How to complete this task
Go through the records below and count every line containing "gripper". Reply with the count alone.

Records for the exercise
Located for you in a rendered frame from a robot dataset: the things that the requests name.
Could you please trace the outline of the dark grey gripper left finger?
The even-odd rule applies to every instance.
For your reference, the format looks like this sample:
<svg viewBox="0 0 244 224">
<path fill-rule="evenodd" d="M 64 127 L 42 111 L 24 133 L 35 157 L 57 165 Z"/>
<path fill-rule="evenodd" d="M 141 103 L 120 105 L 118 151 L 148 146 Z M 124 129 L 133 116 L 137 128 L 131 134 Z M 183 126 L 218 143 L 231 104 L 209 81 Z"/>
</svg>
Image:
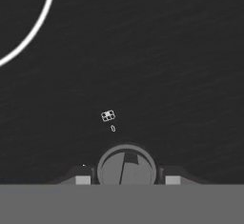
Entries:
<svg viewBox="0 0 244 224">
<path fill-rule="evenodd" d="M 91 185 L 94 180 L 94 167 L 91 166 L 75 166 L 71 168 L 64 176 L 57 180 L 58 184 L 71 185 Z"/>
</svg>

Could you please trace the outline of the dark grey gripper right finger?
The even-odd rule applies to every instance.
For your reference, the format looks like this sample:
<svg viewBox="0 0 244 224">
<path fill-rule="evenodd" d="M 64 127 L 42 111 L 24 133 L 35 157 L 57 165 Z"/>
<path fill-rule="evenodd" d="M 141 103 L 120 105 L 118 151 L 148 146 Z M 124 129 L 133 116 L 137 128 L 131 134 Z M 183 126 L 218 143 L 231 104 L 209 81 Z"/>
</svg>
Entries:
<svg viewBox="0 0 244 224">
<path fill-rule="evenodd" d="M 192 185 L 203 184 L 200 178 L 190 175 L 182 167 L 178 166 L 158 166 L 157 183 L 163 185 Z"/>
</svg>

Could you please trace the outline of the grey round stove knob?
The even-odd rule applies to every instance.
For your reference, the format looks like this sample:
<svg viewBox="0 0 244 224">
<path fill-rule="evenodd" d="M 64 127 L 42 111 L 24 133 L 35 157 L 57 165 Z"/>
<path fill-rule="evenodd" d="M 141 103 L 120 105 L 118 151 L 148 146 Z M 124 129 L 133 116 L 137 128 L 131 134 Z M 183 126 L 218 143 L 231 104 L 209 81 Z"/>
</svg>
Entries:
<svg viewBox="0 0 244 224">
<path fill-rule="evenodd" d="M 144 149 L 131 144 L 107 150 L 96 172 L 101 185 L 153 185 L 157 176 L 153 158 Z"/>
</svg>

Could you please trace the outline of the black glass hob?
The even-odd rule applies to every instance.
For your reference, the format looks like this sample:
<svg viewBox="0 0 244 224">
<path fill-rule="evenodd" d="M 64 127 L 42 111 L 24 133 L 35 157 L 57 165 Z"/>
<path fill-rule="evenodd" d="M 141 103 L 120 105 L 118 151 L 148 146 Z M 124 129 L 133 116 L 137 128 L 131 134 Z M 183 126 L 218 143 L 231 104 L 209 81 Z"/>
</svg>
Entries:
<svg viewBox="0 0 244 224">
<path fill-rule="evenodd" d="M 244 184 L 244 0 L 0 0 L 0 184 L 130 142 Z"/>
</svg>

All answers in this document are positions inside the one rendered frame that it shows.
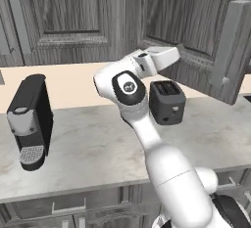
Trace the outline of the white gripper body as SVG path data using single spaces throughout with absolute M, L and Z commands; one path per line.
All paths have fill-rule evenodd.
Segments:
M 177 47 L 151 47 L 150 56 L 157 71 L 173 65 L 180 58 Z

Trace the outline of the dark grey toaster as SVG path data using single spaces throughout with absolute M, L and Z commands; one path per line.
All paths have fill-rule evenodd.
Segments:
M 160 125 L 175 125 L 182 122 L 186 97 L 172 80 L 150 83 L 149 108 Z

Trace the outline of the grey wood drawer front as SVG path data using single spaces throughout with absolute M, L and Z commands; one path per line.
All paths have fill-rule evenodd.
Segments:
M 116 206 L 120 203 L 121 189 L 103 189 L 43 199 L 34 199 L 28 201 L 15 202 L 21 219 L 36 218 L 43 216 L 63 216 L 69 214 L 82 214 L 89 210 L 103 209 L 105 207 Z M 86 198 L 86 211 L 69 214 L 52 215 L 52 203 L 56 204 L 55 208 L 66 208 L 83 205 L 82 199 Z
M 218 172 L 217 176 L 219 179 L 219 185 L 226 184 L 229 177 L 231 177 L 236 183 L 235 187 L 218 189 L 217 193 L 219 195 L 231 196 L 244 207 L 248 207 L 249 200 L 245 196 L 245 192 L 251 193 L 251 169 Z

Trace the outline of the black and grey coffee machine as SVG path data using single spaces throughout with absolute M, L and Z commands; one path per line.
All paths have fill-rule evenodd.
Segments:
M 20 163 L 26 171 L 39 169 L 49 153 L 54 120 L 45 79 L 44 74 L 26 77 L 7 110 Z

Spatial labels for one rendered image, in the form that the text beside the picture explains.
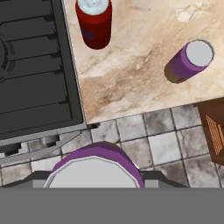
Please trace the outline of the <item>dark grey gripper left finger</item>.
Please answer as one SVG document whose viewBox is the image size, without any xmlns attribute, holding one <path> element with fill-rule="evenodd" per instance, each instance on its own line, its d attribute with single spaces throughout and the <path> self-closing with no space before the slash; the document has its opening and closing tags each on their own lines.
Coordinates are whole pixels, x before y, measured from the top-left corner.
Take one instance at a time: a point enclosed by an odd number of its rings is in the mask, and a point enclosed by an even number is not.
<svg viewBox="0 0 224 224">
<path fill-rule="evenodd" d="M 26 178 L 4 185 L 4 187 L 42 188 L 50 174 L 50 171 L 35 171 Z"/>
</svg>

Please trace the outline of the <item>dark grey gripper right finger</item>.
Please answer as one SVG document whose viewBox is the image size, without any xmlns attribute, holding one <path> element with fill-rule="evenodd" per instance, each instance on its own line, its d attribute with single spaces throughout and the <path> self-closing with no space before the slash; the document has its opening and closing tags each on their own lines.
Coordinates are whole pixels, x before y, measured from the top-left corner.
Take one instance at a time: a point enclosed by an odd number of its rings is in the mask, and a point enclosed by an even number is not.
<svg viewBox="0 0 224 224">
<path fill-rule="evenodd" d="M 141 175 L 146 188 L 185 187 L 168 179 L 161 171 L 141 171 Z"/>
</svg>

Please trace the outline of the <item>purple soda can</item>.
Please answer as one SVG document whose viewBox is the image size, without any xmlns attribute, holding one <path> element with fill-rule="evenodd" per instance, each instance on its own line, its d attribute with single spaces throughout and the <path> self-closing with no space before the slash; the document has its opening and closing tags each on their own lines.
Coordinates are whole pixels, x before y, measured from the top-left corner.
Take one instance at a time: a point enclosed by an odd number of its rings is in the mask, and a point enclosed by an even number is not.
<svg viewBox="0 0 224 224">
<path fill-rule="evenodd" d="M 116 144 L 92 143 L 52 169 L 44 188 L 145 188 L 135 164 Z"/>
<path fill-rule="evenodd" d="M 204 39 L 185 44 L 165 65 L 164 76 L 172 83 L 181 83 L 204 71 L 214 59 L 213 46 Z"/>
</svg>

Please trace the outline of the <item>black stove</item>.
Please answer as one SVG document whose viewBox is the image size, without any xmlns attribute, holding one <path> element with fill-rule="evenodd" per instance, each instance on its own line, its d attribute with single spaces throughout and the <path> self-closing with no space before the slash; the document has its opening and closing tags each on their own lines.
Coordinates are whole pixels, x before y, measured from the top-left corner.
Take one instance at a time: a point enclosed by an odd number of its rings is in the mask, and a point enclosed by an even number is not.
<svg viewBox="0 0 224 224">
<path fill-rule="evenodd" d="M 0 165 L 98 126 L 86 123 L 63 0 L 0 0 Z"/>
</svg>

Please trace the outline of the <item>red soda can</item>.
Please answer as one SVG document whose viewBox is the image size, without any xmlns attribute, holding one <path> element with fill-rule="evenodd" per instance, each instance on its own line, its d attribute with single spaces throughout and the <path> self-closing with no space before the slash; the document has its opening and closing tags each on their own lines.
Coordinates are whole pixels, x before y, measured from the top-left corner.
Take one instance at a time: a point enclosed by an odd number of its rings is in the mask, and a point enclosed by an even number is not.
<svg viewBox="0 0 224 224">
<path fill-rule="evenodd" d="M 111 38 L 111 0 L 76 0 L 75 11 L 85 44 L 95 50 L 107 46 Z"/>
</svg>

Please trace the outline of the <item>brown wooden stool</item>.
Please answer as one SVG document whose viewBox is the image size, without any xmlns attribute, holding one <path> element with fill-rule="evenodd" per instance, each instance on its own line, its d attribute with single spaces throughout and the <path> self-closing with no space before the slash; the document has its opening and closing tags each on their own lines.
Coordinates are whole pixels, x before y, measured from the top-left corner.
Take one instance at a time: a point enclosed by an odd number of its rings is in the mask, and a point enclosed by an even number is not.
<svg viewBox="0 0 224 224">
<path fill-rule="evenodd" d="M 224 166 L 224 97 L 195 104 L 198 108 L 211 160 Z"/>
</svg>

Answer section
5